Hermione frowned. "Which would lead to the secret for how to make it getting out, so we'd have knock-offs appearing."
"That would happen eventually in any case," Luna agreed. "We don't have the political clout to force through a monopoly such as this. Even if we did, it is vanishingly unlikely such a monopoly would extend beyond England. And what if it did? Potion monopolies are always on a single recipe. All it would take are some minor modifications for there to be fairly cheap imitations."
Harry smiled darkly through his scowl. "There are families in Britain that do that for a living, switching out a few ingredients on established potions to market their own versions. And due to national pride people here would rather use the 'home grown' recipes than ones invented by foreigners. But due to the fact those families favor cheap substitutes to save on cost... it's given us the most foul tasting concoctions in the world. 'Tastes like a British potion' is a nasty epithet in most of the world."
"One frequently used in insults and other foul language," Luna agreed.
Harry was thinking. "Also, there's more to consider than just human teeth. There are uses for monster teeth of every kind. I can't tell you what a temptation it has been to just snag a few out of a dragon's maw from time to time - and they're already missing a few from before I got them. If we could pull the ones we need, then regrow them complete sets too..."
Luna was nodding. "Supply of certain valuable potion ingredients could expand explosively." Then she looked directly behind the other two. "Oh! Professor Myrtle, where have you been? We've all been waiting for you."
Hermione had been blinking furiously. She leaned closer to Harry and whispered, "so, not all potions taste nasty?"

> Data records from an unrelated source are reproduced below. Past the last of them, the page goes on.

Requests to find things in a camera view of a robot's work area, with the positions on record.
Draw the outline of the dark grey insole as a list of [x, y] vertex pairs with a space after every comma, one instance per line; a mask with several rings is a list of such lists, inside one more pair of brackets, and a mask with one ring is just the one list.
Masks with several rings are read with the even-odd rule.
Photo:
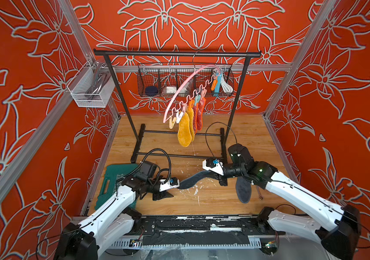
[[249, 203], [252, 195], [252, 185], [251, 182], [245, 180], [243, 177], [238, 177], [236, 181], [236, 194], [241, 203]]
[[201, 171], [187, 179], [180, 181], [178, 190], [185, 190], [195, 186], [199, 181], [204, 178], [211, 178], [218, 180], [218, 174], [213, 171]]

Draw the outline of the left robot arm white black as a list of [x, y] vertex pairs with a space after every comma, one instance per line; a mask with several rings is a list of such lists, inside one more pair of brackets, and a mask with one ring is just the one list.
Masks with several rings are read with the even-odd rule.
[[79, 224], [68, 224], [59, 236], [55, 260], [97, 260], [109, 247], [129, 233], [141, 214], [129, 206], [140, 196], [152, 194], [154, 200], [170, 198], [170, 189], [179, 187], [171, 168], [157, 170], [157, 165], [143, 161], [117, 180], [116, 192], [93, 214]]

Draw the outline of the dark grey insole front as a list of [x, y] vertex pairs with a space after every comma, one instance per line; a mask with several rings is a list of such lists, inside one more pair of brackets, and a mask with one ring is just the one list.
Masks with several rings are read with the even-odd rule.
[[245, 180], [243, 177], [238, 177], [236, 181], [236, 194], [241, 203], [249, 203], [252, 195], [252, 185], [251, 182]]

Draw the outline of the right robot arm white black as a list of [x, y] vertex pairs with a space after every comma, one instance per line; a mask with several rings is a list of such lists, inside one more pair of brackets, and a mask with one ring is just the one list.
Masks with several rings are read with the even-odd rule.
[[229, 147], [230, 164], [216, 158], [203, 162], [203, 168], [213, 172], [222, 186], [228, 179], [237, 178], [236, 193], [246, 204], [257, 186], [280, 196], [306, 213], [305, 217], [287, 216], [283, 212], [265, 207], [261, 211], [263, 222], [275, 231], [288, 232], [320, 243], [334, 257], [351, 260], [361, 235], [360, 212], [357, 208], [326, 200], [292, 181], [277, 168], [265, 161], [253, 159], [241, 144]]

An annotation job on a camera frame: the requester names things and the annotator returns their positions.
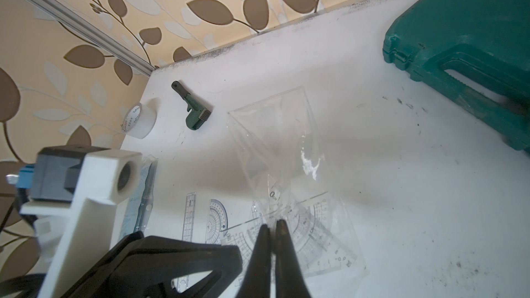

Harry chuckled, then leaned closer to whisper back. "Not in the least. In fact the French go the opposite ways that we do. Just about every country has somebody who modifies potions to break patents or monopolies. Ours make the foul tasting concoctions you're familiar with, while the French take pride in their culinary skills and make some of the best flavored ones around."
"Good," the girl declared, resuming an upright stance in her seat as the ghost flittered in, directing the House Elves that had accompanied it to set up chairs and tables for them to work on the stacks of homework she also had them deliver. "What was the assignment again?"
"Three feet of parchment on how The Lord of the Rings shaped the modern magical world we live in," Luna answered promptly.
"Hmm," Hermione started blinking at the stack of homework set before her, reading the top line, "Ring Wraiths were the obvious progenitors of the dementors of modern day? I guess I'd never given it much thought." A strange sort of clarity descended over the girl, and she bent down quickly to write. "An O+ concept, but for the grammar I have to make it an EE."
Both other young teens got scared looks on their faces as the girl descended on the clouds of homework, "Most hobbits are cowards, obsessed with food and other comforts... never having won a war, but being excellent cooks, they are the obvious ancestors of the French? Hmm."
The girl marked down a grade, sharply and decisively, and Harry had an odd feeling of wishing he knew what grade it was.